Netflix's New Peering Appliance Uses FreeBSD

Thu Jun 7 14:27:29 UTC 2012

On Jun 7, 2012, at 3:09 AM, Daniel Kalchev wrote:

> 
> 
> On 06.06.12 03:16, Scott Long wrote:
> 
> [...]
>> Each disk has its own UFS+J filesystem, except for
>> the SSDs that are mirrored together with gmirror.  The SSDs hold the OS image
>> and cache some of the busiest content.  The other disks hold nothing but the
>> audio and video files for our content streams.
> 
> Could you please explain the rationale of using UFS+J for this large storage. Your published documentation states that you have reasonable redundancy in case of multiple disk failure and I wonder how you handle this with "plain" UFS. Things like avoiding hangs and panics when an disk is going to die.

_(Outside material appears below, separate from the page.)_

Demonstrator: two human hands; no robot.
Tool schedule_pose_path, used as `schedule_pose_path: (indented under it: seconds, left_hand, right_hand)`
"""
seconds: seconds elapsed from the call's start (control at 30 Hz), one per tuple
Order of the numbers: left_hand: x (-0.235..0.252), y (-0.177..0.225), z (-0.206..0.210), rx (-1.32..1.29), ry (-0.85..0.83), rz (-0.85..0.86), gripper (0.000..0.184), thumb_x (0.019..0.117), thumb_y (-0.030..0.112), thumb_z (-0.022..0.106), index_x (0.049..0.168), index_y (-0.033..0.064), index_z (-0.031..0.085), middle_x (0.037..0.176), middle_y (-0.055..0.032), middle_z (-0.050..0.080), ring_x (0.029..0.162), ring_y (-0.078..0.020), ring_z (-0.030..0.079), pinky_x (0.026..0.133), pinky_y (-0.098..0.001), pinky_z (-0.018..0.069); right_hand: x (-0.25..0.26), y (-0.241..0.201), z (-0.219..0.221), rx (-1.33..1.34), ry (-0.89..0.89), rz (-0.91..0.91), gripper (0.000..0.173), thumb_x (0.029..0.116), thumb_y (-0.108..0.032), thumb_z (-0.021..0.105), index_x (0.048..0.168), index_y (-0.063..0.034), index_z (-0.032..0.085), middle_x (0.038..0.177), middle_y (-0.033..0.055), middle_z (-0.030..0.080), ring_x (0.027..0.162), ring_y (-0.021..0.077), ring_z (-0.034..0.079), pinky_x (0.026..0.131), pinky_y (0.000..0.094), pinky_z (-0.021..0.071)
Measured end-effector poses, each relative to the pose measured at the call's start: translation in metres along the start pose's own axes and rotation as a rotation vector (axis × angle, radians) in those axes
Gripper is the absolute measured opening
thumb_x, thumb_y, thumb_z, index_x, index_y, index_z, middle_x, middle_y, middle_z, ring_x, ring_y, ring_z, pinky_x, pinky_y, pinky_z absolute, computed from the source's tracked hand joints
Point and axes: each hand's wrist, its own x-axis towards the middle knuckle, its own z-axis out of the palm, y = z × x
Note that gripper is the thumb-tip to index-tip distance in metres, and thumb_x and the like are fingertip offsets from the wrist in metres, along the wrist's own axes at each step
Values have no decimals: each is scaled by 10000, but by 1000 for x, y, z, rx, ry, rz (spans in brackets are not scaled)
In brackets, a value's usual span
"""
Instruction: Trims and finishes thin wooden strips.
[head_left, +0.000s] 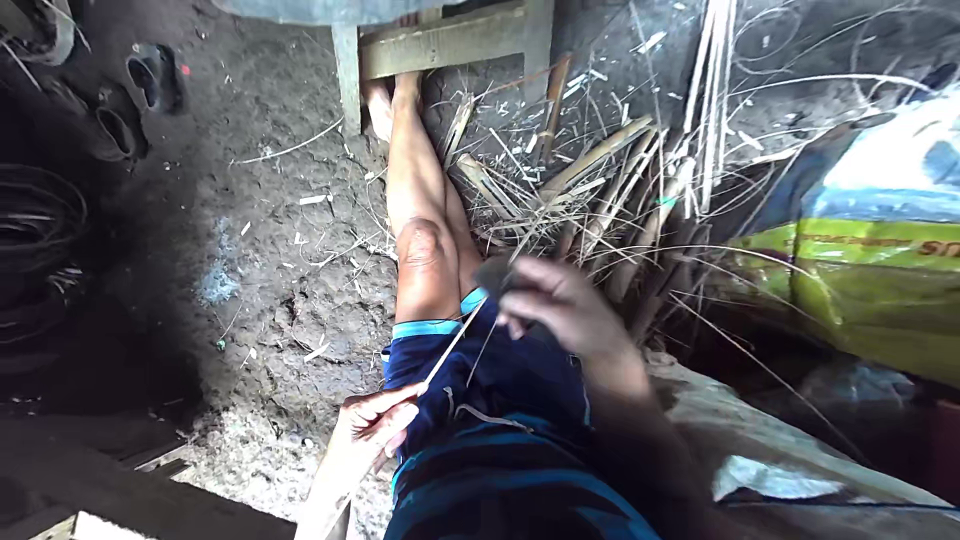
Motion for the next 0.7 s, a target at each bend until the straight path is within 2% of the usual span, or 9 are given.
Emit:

Redundancy happens by allowing the streaming clients to choose multiple other sources for their stream, and buffer enough of the stream to make a switchover appear seamless.  That other source might be a peer node on the same network, or might be a node that is upstream or on a different network.  The point of the caches is to hold as much content as possible, and we've found that it's more effective to maximize capacity but allow drives to fail in place than to significantly reduce capacity with hardware or software RAID.  When a disk starts having problems that affect its ability to deliver data on time, any clients affected by it simply switch to a different source.  When the disk does finally die, it is removed from the available pool and content is reshuffled on the other drives during the next daily content update.  Once enough disks fail that the cache is no longer effective, it gets replaced.

Scott